A nice long time to wait and not worry about it.
PROCEDURAL
Today's Chabrol film was one of the series of Inspector Lavardin films that he made for television. Only one is available from Netflix at this time.
Cop au Vin (1965)
Many Chabrol veterans show up for a complicated crime story which we see unfold before us in the first hour. The inspector doesn't even show up until the second half.
And when he does, a lot of loose ends begin to get tied up.
This is at about the level of the Hitchcock crime shows about the same time in this country.
There is a delightful side story about a mama's boy and the girl who vows to get him away for herself. Many odd characters.
It is funny and very satisfying.
I will give it a Netflix 3 out of 5. The other Inspector films are in the "unknown" queue.
Chabrol's treatment by distributors in this country is shameful.
Labels: films
NO TAKERS
I have a few persistent health fears. Most have dissipated with age. My heart. I lived through middle age without a coronary. Cancer, I had it already although the prospect of more doesn't scare me like it did. I was always afraid that I would get dementia. I might still do that but what I was afraid of was the 60s kind. Besides I think, probably wrongly, that if I have dementia, I won't know it.* One more thing. Shingles.

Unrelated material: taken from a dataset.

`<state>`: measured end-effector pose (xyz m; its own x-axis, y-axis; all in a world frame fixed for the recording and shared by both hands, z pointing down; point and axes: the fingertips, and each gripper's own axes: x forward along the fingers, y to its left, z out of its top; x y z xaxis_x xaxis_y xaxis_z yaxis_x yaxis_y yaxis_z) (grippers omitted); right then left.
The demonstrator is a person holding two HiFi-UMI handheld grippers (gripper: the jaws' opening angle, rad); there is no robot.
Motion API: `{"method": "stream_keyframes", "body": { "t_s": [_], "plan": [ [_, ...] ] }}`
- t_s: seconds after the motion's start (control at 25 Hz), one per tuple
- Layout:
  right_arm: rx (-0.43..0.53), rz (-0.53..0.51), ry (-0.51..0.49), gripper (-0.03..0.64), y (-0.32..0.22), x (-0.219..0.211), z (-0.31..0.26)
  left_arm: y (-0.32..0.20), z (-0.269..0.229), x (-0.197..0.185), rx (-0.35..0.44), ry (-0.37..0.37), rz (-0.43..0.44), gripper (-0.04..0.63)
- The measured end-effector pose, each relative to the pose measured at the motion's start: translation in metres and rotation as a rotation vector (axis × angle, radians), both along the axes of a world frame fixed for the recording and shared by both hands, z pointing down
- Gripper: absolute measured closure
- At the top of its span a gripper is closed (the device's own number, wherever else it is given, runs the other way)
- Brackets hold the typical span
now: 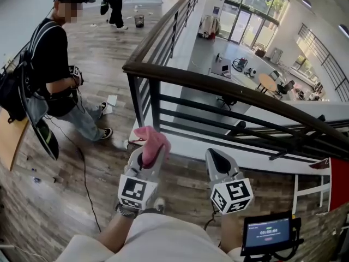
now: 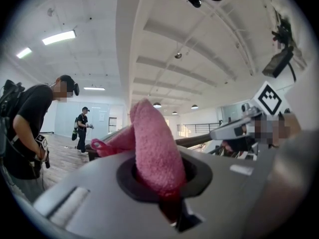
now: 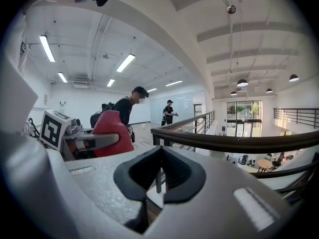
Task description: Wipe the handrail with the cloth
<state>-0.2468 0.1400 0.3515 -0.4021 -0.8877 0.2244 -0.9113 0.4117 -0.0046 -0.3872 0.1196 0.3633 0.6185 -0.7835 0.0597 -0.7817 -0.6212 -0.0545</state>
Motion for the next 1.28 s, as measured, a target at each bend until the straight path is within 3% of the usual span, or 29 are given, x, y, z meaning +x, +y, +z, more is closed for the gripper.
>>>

Goddam, I didn't ever want fucking shingles! Ever.
So when a vaccine came along, we went right down and got it. It was kind of expensive, maybe 200 bucks, but it was well worth it for peace of mind.
I won't bore you with the way shingles presents itself. Just figure that you don't want it either.
Now this:
Drive to Stem Shingles Meets Few Expectations
Well, that and that the manufacturers have consistently violated a fundamental of good marketing. Never, ever run out of distribution because, if and when people want it, they want it now and if you do not have it you have lost them and every penny you put on marketing and promotion. Maybe permanently.

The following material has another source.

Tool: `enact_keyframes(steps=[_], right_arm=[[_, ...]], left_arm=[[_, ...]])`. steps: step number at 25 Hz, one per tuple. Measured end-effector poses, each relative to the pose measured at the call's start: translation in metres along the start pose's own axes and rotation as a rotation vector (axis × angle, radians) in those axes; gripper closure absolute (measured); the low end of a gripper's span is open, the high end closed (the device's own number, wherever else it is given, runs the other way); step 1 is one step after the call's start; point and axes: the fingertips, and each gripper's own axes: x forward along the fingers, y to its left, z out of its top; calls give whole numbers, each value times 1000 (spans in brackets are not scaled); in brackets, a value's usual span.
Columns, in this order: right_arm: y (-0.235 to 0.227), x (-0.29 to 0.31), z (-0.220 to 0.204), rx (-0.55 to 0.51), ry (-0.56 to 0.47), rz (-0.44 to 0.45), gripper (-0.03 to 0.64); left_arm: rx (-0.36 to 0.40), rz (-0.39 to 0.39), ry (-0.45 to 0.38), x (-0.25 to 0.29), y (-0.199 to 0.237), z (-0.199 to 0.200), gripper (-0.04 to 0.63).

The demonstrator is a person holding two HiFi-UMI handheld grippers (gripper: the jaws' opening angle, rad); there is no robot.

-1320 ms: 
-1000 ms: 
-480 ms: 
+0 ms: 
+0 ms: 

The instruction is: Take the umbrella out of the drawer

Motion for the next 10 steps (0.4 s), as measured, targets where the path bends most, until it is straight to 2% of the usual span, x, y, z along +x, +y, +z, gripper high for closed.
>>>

Anyway, we have the shots and we are happy about it. Did you know that most shingles happen to old people and it can be catastrophically painful?
I won't even show you the pictures but if you google shingles you will see some humdingers.
*Actually, this is totally wrong. People who have it do know it. I have a friend who is in the early stages of Alzheimers and he knows it. He has taken a number of steps to protect and support himself as the disease progresses. He has moved. He has told his friends. He has arranged for people to help out by knowing things that he has to know but forgets. It is actually pretty good to see. So that has really cut my fear of getting that one.